** Opening Data listing block **

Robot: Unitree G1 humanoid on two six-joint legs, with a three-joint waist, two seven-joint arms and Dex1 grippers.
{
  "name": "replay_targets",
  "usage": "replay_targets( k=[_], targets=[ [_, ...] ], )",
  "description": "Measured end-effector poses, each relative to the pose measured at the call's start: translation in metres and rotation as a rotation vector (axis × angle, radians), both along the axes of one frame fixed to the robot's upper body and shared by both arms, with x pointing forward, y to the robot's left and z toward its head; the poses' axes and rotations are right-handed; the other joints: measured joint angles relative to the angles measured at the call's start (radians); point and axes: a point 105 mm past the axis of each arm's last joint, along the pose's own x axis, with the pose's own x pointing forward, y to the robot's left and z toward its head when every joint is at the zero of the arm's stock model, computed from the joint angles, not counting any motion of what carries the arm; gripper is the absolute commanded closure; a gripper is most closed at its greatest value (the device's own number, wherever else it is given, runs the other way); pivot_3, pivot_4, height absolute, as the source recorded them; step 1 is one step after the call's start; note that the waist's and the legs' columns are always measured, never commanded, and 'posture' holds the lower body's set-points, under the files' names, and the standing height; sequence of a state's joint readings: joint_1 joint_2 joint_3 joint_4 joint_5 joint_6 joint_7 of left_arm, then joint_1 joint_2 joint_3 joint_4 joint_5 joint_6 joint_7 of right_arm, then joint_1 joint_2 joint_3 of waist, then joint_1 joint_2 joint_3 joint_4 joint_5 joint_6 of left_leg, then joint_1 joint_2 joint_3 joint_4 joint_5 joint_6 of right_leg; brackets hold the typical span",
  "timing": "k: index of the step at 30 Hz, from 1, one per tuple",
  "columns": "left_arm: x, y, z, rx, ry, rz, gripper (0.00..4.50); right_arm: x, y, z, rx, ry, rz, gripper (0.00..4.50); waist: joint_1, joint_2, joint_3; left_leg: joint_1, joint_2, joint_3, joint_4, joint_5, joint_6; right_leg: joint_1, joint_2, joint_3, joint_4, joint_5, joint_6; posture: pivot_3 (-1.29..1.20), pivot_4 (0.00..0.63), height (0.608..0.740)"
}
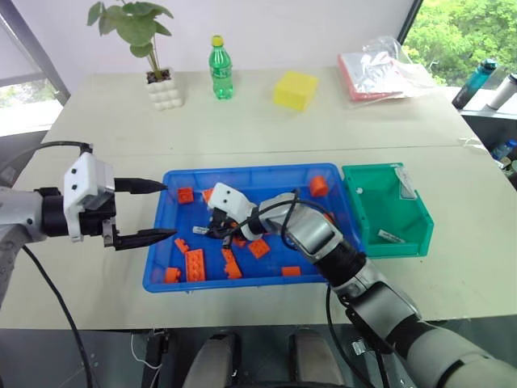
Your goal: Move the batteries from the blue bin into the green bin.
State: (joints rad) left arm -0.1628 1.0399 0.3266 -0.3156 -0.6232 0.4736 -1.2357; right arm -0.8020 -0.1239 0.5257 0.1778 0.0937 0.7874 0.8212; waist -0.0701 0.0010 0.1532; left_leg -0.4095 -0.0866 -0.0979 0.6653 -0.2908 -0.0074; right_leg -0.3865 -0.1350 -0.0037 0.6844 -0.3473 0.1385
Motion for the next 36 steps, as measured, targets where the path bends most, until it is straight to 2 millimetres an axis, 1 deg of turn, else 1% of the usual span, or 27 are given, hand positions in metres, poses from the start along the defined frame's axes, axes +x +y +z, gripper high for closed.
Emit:
replay_targets(
  k=[2, 3, 4, 5, 8, 9, 10, 11, 13, 15, 16, 18, 19, 21, 23, 25, 26, 29, 31, 32, 34, 36],
  targets=[
    [0.000, 0.000, 0.000, -0.005, 0.004, -0.001, 0.00, 0.003, -0.009, 0.009, 0.021, 0.016, -0.033, 4.41, 0.001, 0.000, 0.000, 0.000, -0.001, -0.002, 0.000, 0.000, 0.000, 0.001, 0.000, 0.000, 0.000, 0.000, 0.000, 0.00, 0.150, 0.728],
    [0.000, -0.001, 0.000, -0.016, 0.008, -0.003, 0.00, 0.005, -0.017, 0.017, 0.045, 0.023, -0.055, 4.41, 0.003, 0.000, 0.000, -0.001, -0.001, -0.003, 0.001, 0.000, 0.000, 0.001, 0.000, 0.000, 0.000, 0.000, 0.000, 0.00, 0.150, 0.728],
    [0.000, -0.003, -0.001, -0.037, 0.014, -0.007, 0.00, 0.008, -0.028, 0.030, 0.078, 0.026, -0.084, 4.41, 0.005, 0.001, 0.000, -0.001, -0.002, -0.005, 0.001, 0.000, 0.000, 0.001, -0.001, 0.000, 0.000, 0.000, 0.000, 0.00, 0.150, 0.728],
    [-0.001, -0.006, -0.002, -0.051, 0.016, -0.010, 0.00, 0.012, -0.043, 0.045, 0.111, 0.019, -0.121, 4.41, 0.007, 0.001, 0.000, -0.001, -0.003, -0.006, 0.001, 0.000, 0.000, 0.002, -0.001, 0.000, 0.000, 0.000, 0.000, 0.00, 0.150, 0.728],
    [-0.004, -0.015, -0.012, -0.078, 0.041, -0.029, 0.00, 0.025, -0.101, 0.092, 0.185, -0.032, -0.275, 4.41, 0.014, 0.000, 0.000, -0.001, -0.003, -0.008, 0.001, 0.000, 0.000, 0.005, -0.001, 0.000, -0.001, 0.000, 0.000, 0.00, 0.150, 0.728],
    [-0.005, -0.017, -0.015, -0.088, 0.047, -0.032, 0.00, 0.026, -0.120, 0.102, 0.192, -0.049, -0.325, 4.41, 0.016, 0.000, 0.000, -0.001, -0.003, -0.009, 0.001, 0.000, 0.000, 0.006, -0.001, 0.000, -0.001, 0.000, 0.000, 0.00, 0.150, 0.728],
    [-0.005, -0.019, -0.018, -0.104, 0.050, -0.032, 0.00, 0.028, -0.145, 0.110, 0.187, -0.063, -0.394, 4.41, 0.021, 0.001, 0.000, -0.001, -0.004, -0.009, 0.001, 0.000, 0.000, 0.009, -0.001, 0.000, -0.002, 0.000, 0.000, 0.00, 0.150, 0.728],
    [-0.005, -0.021, -0.019, -0.116, 0.050, -0.029, 0.00, 0.029, -0.167, 0.115, 0.179, -0.075, -0.462, 4.41, 0.024, 0.000, 0.000, -0.001, -0.003, -0.009, 0.000, 0.000, 0.000, 0.009, -0.001, 0.000, -0.002, 0.000, 0.000, 0.00, 0.150, 0.728],
    [-0.003, -0.022, -0.019, -0.137, 0.042, -0.019, 0.00, 0.028, -0.199, 0.116, 0.157, -0.081, -0.559, 4.41, 0.027, 0.000, 0.000, -0.001, -0.003, -0.008, 0.000, 0.000, 0.000, 0.010, -0.001, 0.000, -0.003, 0.000, 0.000, 0.00, 0.150, 0.728],
    [-0.002, -0.028, -0.019, -0.169, 0.029, -0.029, 0.00, 0.015, -0.247, 0.104, 0.096, -0.048, -0.692, 4.41, 0.033, 0.001, 0.000, -0.001, -0.004, -0.008, 0.000, 0.000, 0.000, 0.011, -0.001, 0.000, -0.005, 0.000, 0.000, 0.00, 0.150, 0.728],
    [-0.001, -0.030, -0.020, -0.177, 0.033, -0.031, 0.00, 0.010, -0.266, 0.100, 0.075, -0.029, -0.755, 4.41, 0.035, 0.001, 0.000, -0.001, -0.004, -0.008, 0.000, 0.000, 0.000, 0.012, -0.001, 0.000, -0.005, 0.000, 0.000, 0.00, 0.150, 0.728],
    [0.003, -0.033, -0.021, -0.195, 0.036, -0.038, 0.00, -0.003, -0.293, 0.094, 0.046, -0.016, -0.841, 4.41, 0.038, 0.001, 0.001, -0.001, -0.004, -0.008, 0.000, 0.000, 0.000, 0.013, -0.001, 0.000, -0.006, 0.000, 0.000, 0.00, 0.150, 0.728],
    [0.005, -0.034, -0.019, -0.198, 0.030, -0.041, 0.00, -0.009, -0.298, 0.092, 0.033, -0.020, -0.859, 4.41, 0.035, 0.001, 0.001, -0.001, -0.003, -0.007, 0.001, 0.000, 0.000, 0.014, 0.000, 0.000, -0.010, 0.000, 0.000, 0.00, 0.150, 0.728],
    [0.010, -0.036, -0.016, -0.194, 0.012, -0.057, 0.00, -0.018, -0.303, 0.087, 0.011, -0.024, -0.875, 4.41, 0.028, 0.001, 0.001, -0.001, -0.001, -0.005, 0.000, 0.001, 0.000, 0.016, 0.001, 0.000, -0.017, 0.000, 0.000, 0.00, 0.150, 0.728],
    [0.014, -0.036, -0.013, -0.196, 0.002, -0.063, 0.00, -0.024, -0.307, 0.081, 0.004, -0.009, -0.896, 4.41, 0.024, 0.001, 0.001, -0.001, -0.001, -0.004, 0.000, 0.001, 0.000, 0.016, 0.001, 0.000, -0.017, 0.000, 0.000, 0.00, 0.150, 0.728],
    [0.017, -0.037, -0.013, -0.195, 0.002, -0.067, 0.00, -0.027, -0.314, 0.078, 0.001, -0.005, -0.931, 3.35, 0.027, 0.001, 0.001, -0.001, -0.001, -0.005, 0.000, 0.001, 0.000, 0.016, 0.001, 0.000, -0.017, 0.000, 0.000, 0.00, 0.150, 0.728],
    [0.018, -0.036, -0.014, -0.194, 0.006, -0.065, 0.00, -0.027, -0.316, 0.077, 0.002, -0.007, -0.940, 2.92, 0.028, 0.001, 0.001, -0.001, -0.001, -0.005, 0.000, 0.001, 0.000, 0.016, 0.001, 0.000, -0.017, 0.000, 0.000, 0.00, 0.150, 0.728],
    [0.018, -0.036, -0.016, -0.189, 0.013, -0.070, 0.00, -0.026, -0.317, 0.078, -0.003, -0.031, -0.947, 1.44, 0.029, 0.001, 0.001, -0.001, -0.002, -0.005, 0.000, 0.001, 0.000, 0.016, 0.001, 0.000, -0.017, 0.000, 0.000, 0.00, 0.150, 0.728],
    [0.017, -0.037, -0.017, -0.190, 0.014, -0.075, 0.00, -0.023, -0.315, 0.083, -0.006, -0.063, -0.929, 1.44, 0.029, 0.001, 0.001, -0.001, -0.002, -0.005, 0.000, 0.001, 0.000, 0.016, 0.001, 0.000, -0.018, 0.000, 0.000, 0.00, 0.150, 0.728],
    [0.017, -0.037, -0.017, -0.191, 0.014, -0.078, 0.00, -0.019, -0.309, 0.091, 0.007, -0.094, -0.903, 1.44, 0.029, 0.001, 0.001, -0.001, -0.002, -0.005, 0.000, 0.001, 0.000, 0.016, 0.001, 0.000, -0.018, 0.000, 0.000, 0.00, 0.150, 0.728],
    [0.015, -0.041, -0.017, -0.192, 0.013, -0.090, 0.00, -0.010, -0.290, 0.114, 0.048, -0.167, -0.812, 1.44, 0.024, 0.001, 0.001, -0.001, -0.001, -0.004, 0.000, 0.001, 0.000, 0.016, 0.001, 0.000, -0.019, 0.000, 0.000, 0.00, 0.150, 0.728],
    [0.012, -0.044, -0.019, -0.187, 0.014, -0.105, 0.00, -0.003, -0.260, 0.137, 0.087, -0.233, -0.680, 1.44, 0.022, 0.001, 0.001, 0.000, 0.000, -0.004, -0.001, 0.001, 0.000, 0.015, 0.002, 0.000, -0.019, 0.000, 0.000, 0.00, 0.150, 0.728]
  ],
)
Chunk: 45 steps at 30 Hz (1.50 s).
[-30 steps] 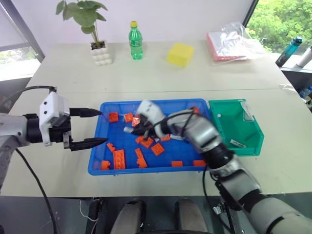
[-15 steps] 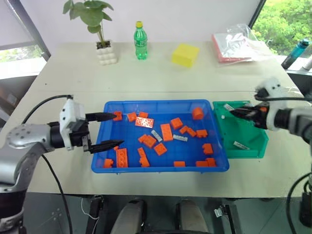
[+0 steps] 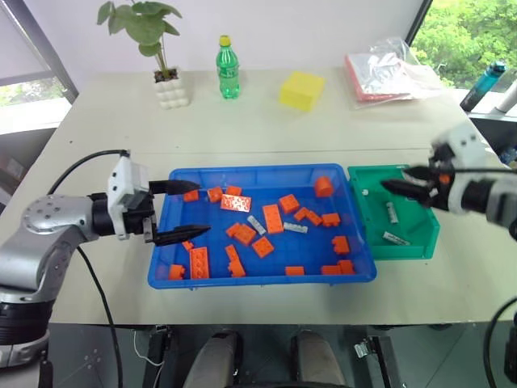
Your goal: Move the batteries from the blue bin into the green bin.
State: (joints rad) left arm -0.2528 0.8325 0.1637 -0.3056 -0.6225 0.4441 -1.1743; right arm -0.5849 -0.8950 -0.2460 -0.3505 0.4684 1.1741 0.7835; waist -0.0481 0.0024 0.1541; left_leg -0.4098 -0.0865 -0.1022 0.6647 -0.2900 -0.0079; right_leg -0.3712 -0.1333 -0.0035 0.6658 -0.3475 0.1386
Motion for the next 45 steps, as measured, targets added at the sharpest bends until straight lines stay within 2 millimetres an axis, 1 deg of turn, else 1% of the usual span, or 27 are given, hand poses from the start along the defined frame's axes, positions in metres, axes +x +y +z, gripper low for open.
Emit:
replay_targets(
  k=[1, 3, 5, 6, 8, 9, 11, 14, 16, 22, 30, 35, 38, 39, 40, 42, 43, 45],
  targets=[
    [-0.001, -0.002, -0.001, 0.003, 0.001, -0.008, 0.00, 0.002, 0.017, 0.005, 0.001, -0.022, 0.069, 1.44, 0.001, 0.000, 0.000, 0.000, 0.000, -0.001, 0.000, 0.000, 0.000, 0.000, 0.000, 0.000, 0.000, 0.000, 0.000, 0.00, 0.150, 0.728],
    [-0.001, -0.002, -0.001, 0.003, 0.001, -0.004, 0.00, 0.006, 0.052, 0.000, 0.000, -0.021, 0.193, 1.44, 0.003, 0.000, 0.000, 0.000, 0.000, -0.001, 0.000, 0.000, 0.000, 0.000, 0.000, 0.000, 0.000, 0.000, 0.000, 0.00, 0.150, 0.728],
    [0.000, -0.002, 0.000, 0.002, -0.003, 0.004, 0.00, 0.008, 0.084, -0.016, -0.004, 0.016, 0.302, 1.44, 0.004, 0.000, 0.000, 0.000, -0.001, -0.002, 0.001, 0.000, 0.000, 0.001, -0.001, 0.000, 0.001, 0.000, 0.000, 0.00, 0.150, 0.728],
    [0.000, -0.002, 0.000, 0.001, -0.004, 0.008, 0.00, 0.009, 0.104, -0.027, -0.004, 0.040, 0.363, 1.44, 0.006, 0.000, 0.000, 0.000, -0.002, -0.003, 0.001, 0.000, 0.000, 0.000, -0.001, 0.000, 0.001, 0.000, 0.000, 0.00, 0.150, 0.728],
    [0.001, -0.002, 0.000, 0.001, -0.003, 0.014, 0.00, 0.010, 0.126, -0.046, -0.032, 0.077, 0.430, 1.44, 0.008, 0.000, 0.000, -0.001, -0.003, -0.005, 0.001, 0.000, 0.000, 0.000, -0.001, 0.000, 0.002, 0.000, 0.000, 0.00, 0.150, 0.728],
    [0.000, -0.001, 0.000, 0.001, -0.002, 0.016, 0.00, 0.010, 0.132, -0.056, -0.059, 0.091, 0.449, 1.44, 0.010, 0.000, 0.000, -0.001, -0.004, -0.007, 0.001, 0.000, 0.000, 0.000, -0.001, 0.000, 0.002, 0.000, 0.000, 0.00, 0.150, 0.728],
    [0.000, -0.001, 0.001, 0.004, -0.007, 0.023, 0.00, 0.012, 0.137, -0.069, -0.110, 0.097, 0.470, 1.44, 0.010, -0.001, 0.000, -0.001, -0.005, -0.008, 0.002, 0.000, 0.000, -0.001, -0.001, 0.000, 0.001, 0.000, 0.000, 0.00, 0.150, 0.728],
    [-0.004, 0.003, 0.006, 0.008, -0.017, 0.043, 0.00, 0.011, 0.145, -0.094, -0.170, 0.124, 0.509, 1.44, 0.003, -0.001, 0.000, -0.001, -0.004, -0.007, 0.001, 0.000, 0.000, 0.001, -0.001, 0.000, 0.002, 0.000, 0.000, 0.00, 0.150, 0.728],
    [-0.006, 0.005, 0.006, 0.012, -0.018, 0.057, 0.00, 0.009, 0.148, -0.104, -0.192, 0.142, 0.528, 1.44, 0.002, -0.001, 0.000, -0.001, -0.004, -0.007, 0.001, 0.000, 0.000, 0.000, -0.001, 0.000, 0.002, 0.000, 0.000, 0.00, 0.150, 0.728],
    [-0.010, 0.006, 0.005, 0.007, -0.006, 0.069, 0.00, 0.007, 0.160, -0.111, -0.210, 0.118, 0.576, 1.44, 0.002, -0.001, 0.000, -0.001, -0.004, -0.007, 0.001, 0.000, 0.000, 0.000, -0.001, 0.000, 0.002, 0.000, 0.000, 0.00, 0.150, 0.728],
    [-0.009, 0.009, 0.008, 0.020, -0.018, 0.084, 0.00, 0.008, 0.166, -0.121, -0.230, 0.126, 0.593, 1.44, 0.003, -0.001, 0.000, -0.001, -0.004, -0.007, 0.001, 0.000, 0.000, 0.000, -0.001, 0.000, 0.002, 0.000, 0.000, 0.00, 0.150, 0.728],
    [-0.007, 0.008, 0.013, 0.016, -0.037, 0.084, 0.00, 0.011, 0.164, -0.127, -0.260, 0.113, 0.591, 1.44, 0.003, -0.001, 0.000, -0.001, -0.004, -0.007, 0.001, 0.000, 0.000, 0.000, -0.001, 0.000, 0.002, 0.000, 0.000, 0.00, 0.150, 0.728],
    [-0.007, 0.007, 0.015, 0.015, -0.045, 0.082, 0.00, 0.013, 0.163, -0.127, -0.273, 0.097, 0.596, 2.16, 0.003, -0.001, 0.000, -0.001, -0.004, -0.007, 0.001, 0.000, 0.000, 0.000, -0.001, 0.000, 0.002, 0.000, 0.000, 0.00, 0.150, 0.728],
    [-0.006, 0.007, 0.015, 0.014, -0.044, 0.084, 0.00, 0.013, 0.162, -0.127, -0.278, 0.093, 0.595, 2.50, 0.003, -0.001, 0.000, -0.001, -0.004, -0.007, 0.001, 0.000, 0.000, 0.000, -0.001, 0.000, 0.002, 0.000, 0.000, 0.00, 0.150, 0.728],
    [-0.006, 0.008, 0.015, 0.012, -0.043, 0.086, 0.00, 0.013, 0.163, -0.127, -0.280, 0.090, 0.597, 3.03, 0.003, -0.001, 0.000, -0.001, -0.004, -0.007, 0.001, 0.000, 0.000, 0.000, -0.001, 0.000, 0.002, 0.000, 0.000, 0.00, 0.150, 0.728],
    [-0.004, 0.009, 0.016, 0.009, -0.042, 0.091, 0.00, 0.012, 0.164, -0.128, -0.281, 0.093, 0.606, 3.93, 0.003, -0.001, 0.000, 0.000, -0.004, -0.007, 0.001, 0.000, 0.000, 0.000, 0.000, 0.000, 0.002, 0.000, 0.000, 0.00, 0.150, 0.728],
    [-0.003, 0.010, 0.016, 0.008, -0.042, 0.092, 0.00, 0.011, 0.165, -0.128, -0.277, 0.095, 0.612, 4.29, 0.003, -0.001, 0.000, -0.001, -0.004, -0.007, 0.001, 0.000, 0.000, 0.000, 0.000, 0.000, 0.002, 0.000, 0.000, 0.00, 0.150, 0.728],
    [-0.001, 0.011, 0.017, 0.004, -0.043, 0.096, 0.00, 0.010, 0.166, -0.128, -0.274, 0.101, 0.618, 4.34, 0.003, -0.001, 0.000, 0.000, -0.004, -0.007, 0.001, 0.000, 0.000, 0.000, 0.000, 0.000, 0.002, 0.000, 0.000, 0.00, 0.150, 0.728]
  ],
)
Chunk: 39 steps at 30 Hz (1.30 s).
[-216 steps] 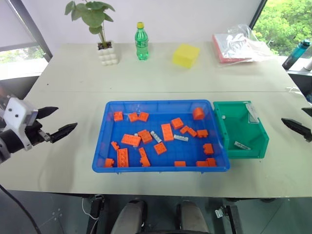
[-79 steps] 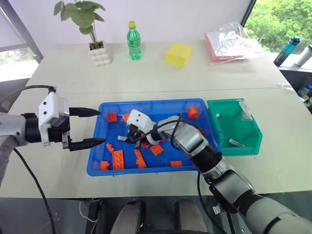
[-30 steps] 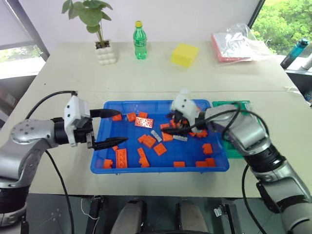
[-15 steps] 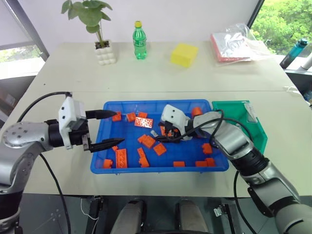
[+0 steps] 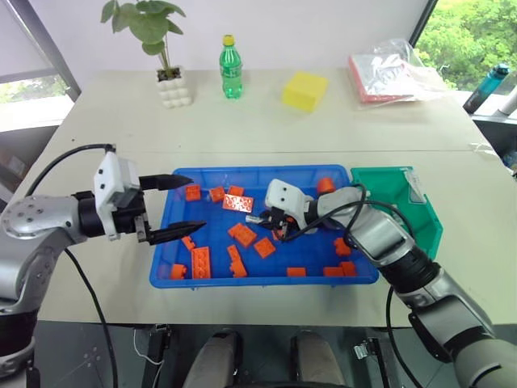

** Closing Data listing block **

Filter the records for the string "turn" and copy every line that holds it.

__Output for this exercise__.
Motion for the next 36 steps, as measured, targets where the path bends most, until it is straight to 2 millimetres an axis, 1 deg of turn, else 1% of the usual span, or 27 are given, hand positions in metres, poses from the start along the defined frame's axes, axes +x +y +z, gripper high for closed.
Motion for the next 45 steps, as measured, targets added at the sharpest bends until straight lines stay within 2 millimetres an axis, 1 deg of turn, else 1% of the usual span, or 27 are given, hand poses from the start along the defined frame's axes, positions in metres, axes +x +y +z, gripper low for open.

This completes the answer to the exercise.